Would you please transcribe the data in full and exactly, excluding images?
^^^^
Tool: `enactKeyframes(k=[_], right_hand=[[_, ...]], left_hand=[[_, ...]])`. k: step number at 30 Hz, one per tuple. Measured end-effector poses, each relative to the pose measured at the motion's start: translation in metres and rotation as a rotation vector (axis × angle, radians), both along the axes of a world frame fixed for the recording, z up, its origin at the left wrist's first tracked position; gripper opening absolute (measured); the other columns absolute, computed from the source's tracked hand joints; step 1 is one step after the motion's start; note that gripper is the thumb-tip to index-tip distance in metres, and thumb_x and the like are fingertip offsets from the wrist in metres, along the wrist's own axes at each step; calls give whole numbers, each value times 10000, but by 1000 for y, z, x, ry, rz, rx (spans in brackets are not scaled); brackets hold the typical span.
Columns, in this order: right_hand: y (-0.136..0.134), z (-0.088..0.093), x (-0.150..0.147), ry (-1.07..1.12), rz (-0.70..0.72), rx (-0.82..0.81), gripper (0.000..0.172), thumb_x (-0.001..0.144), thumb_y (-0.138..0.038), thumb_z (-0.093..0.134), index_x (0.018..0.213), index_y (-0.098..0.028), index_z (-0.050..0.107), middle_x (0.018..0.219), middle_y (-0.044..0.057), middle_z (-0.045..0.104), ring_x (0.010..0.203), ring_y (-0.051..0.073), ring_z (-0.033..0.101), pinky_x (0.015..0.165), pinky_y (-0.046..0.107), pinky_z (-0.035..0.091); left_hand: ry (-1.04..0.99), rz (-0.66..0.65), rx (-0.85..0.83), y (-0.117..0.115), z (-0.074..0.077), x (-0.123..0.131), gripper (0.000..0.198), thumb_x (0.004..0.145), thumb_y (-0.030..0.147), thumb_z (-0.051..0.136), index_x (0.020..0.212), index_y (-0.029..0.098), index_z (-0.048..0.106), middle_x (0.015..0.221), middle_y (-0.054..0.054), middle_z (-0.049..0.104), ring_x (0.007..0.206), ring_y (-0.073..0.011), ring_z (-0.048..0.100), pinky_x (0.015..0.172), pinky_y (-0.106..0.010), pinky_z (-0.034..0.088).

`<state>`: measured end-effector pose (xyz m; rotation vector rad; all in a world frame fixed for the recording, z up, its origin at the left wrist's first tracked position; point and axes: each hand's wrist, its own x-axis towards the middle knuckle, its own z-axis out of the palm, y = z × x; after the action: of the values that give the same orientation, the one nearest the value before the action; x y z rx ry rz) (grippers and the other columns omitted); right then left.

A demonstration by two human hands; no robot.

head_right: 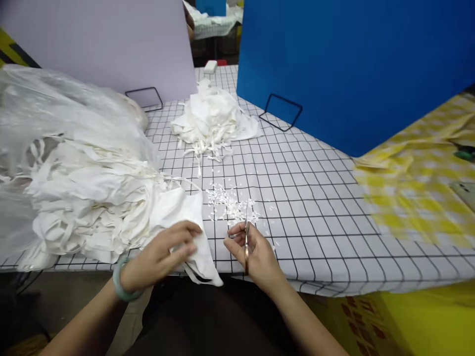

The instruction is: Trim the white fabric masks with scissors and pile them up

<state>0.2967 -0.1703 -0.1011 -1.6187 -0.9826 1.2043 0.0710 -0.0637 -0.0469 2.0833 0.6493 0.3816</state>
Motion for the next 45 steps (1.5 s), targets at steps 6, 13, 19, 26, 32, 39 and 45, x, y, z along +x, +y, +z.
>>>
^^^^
▶ _Output_
Tool: `enactKeyframes(k=[_], right_hand=[[_, ...]], left_hand=[[_, ...]])`. k: step number at 30 Hz, one per tuple. Measured end-effector poses, each relative to the pose measured at the motion's start: translation in metres and rotation as a rotation vector (axis × angle, radians), both along the axes of a world frame fixed for the recording, z up, its origin at the left wrist's first tracked position; gripper opening absolute (measured); the other columns absolute, computed from the source's tracked hand joints; step 1 is one step after the motion's start; note that gripper is the thumb-tip to index-tip distance in metres, and thumb_x and the like are fingertip offsets from the wrist in metres, along the wrist's own axes at each step; calls give whole numbers, each value times 10000, but by 1000 for y, z, x, ry, rz, rx (spans in brackets are not scaled); brackets hold the typical span.
Columns, in this order: right_hand: y (-0.136..0.134), z (-0.088..0.093), x (-0.150..0.147), ry (-1.07..1.12), rz (-0.70..0.72), rx (-0.82..0.81), gripper (0.000..0.172), thumb_x (-0.001..0.144), thumb_y (-0.138..0.038), thumb_z (-0.093..0.134), index_x (0.018..0.213), index_y (-0.098..0.028), index_z (-0.050..0.107), middle_x (0.018..0.219), middle_y (-0.044..0.057), middle_z (-0.045..0.104), ring_x (0.010..0.203), ring_y (-0.051..0.073), ring_z (-0.033..0.101), pinky_x (0.015..0.165), pinky_y (-0.046..0.107), pinky_z (-0.035..0.091); left_hand: ry (-1.04..0.99), rz (-0.66..0.65), rx (-0.85..0.83), y (-0.117..0.115), z (-0.074..0.077), x (-0.123..0.131), gripper (0.000..0.198), thumb_x (0.004..0.145), thumb_y (-0.030..0.147), thumb_z (-0.051..0.136), index_x (0.020..0.212), index_y (-0.029..0.098), index_z (-0.048..0.106), middle_x (0.015..0.221), middle_y (-0.054..0.054), middle_z (-0.049..0.104), ring_x (0.007..0.206), ring_y (-0.073..0.011), ring_z (-0.048..0.100), pinky_x (0.015..0.172), pinky_y (-0.106..0.010), pinky_z (-0.034..0.088).

`<state>`: measured end-effector pose (xyz m; rotation vector rad; all in a world frame fixed for the recording, z up, its origin at the left wrist's first tracked position; point and axes: each hand's wrist, its own x-axis towards the middle knuckle, its own z-axis out of the palm, y = z × x; after the action: of the values that give the same orientation, the one nearest the value before the action; x y z rx ry rz) (grippers and the other columns omitted); right then left.

A demonstration by two human hands; no robot.

head_right: 

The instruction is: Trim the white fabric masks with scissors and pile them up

<state>0.2967 -0.1703 -0.1011 -1.6187 -0.9826 1.2043 0.0710 -0.0637 -0.0469 2.0833 0.6493 0.3816</state>
Motion for the next 45 steps (1.5 s), targets at steps 6, 13, 19, 26, 32, 39 and 45, x, y, z along +x, +y, +z.
>>>

This answer requires nothing more.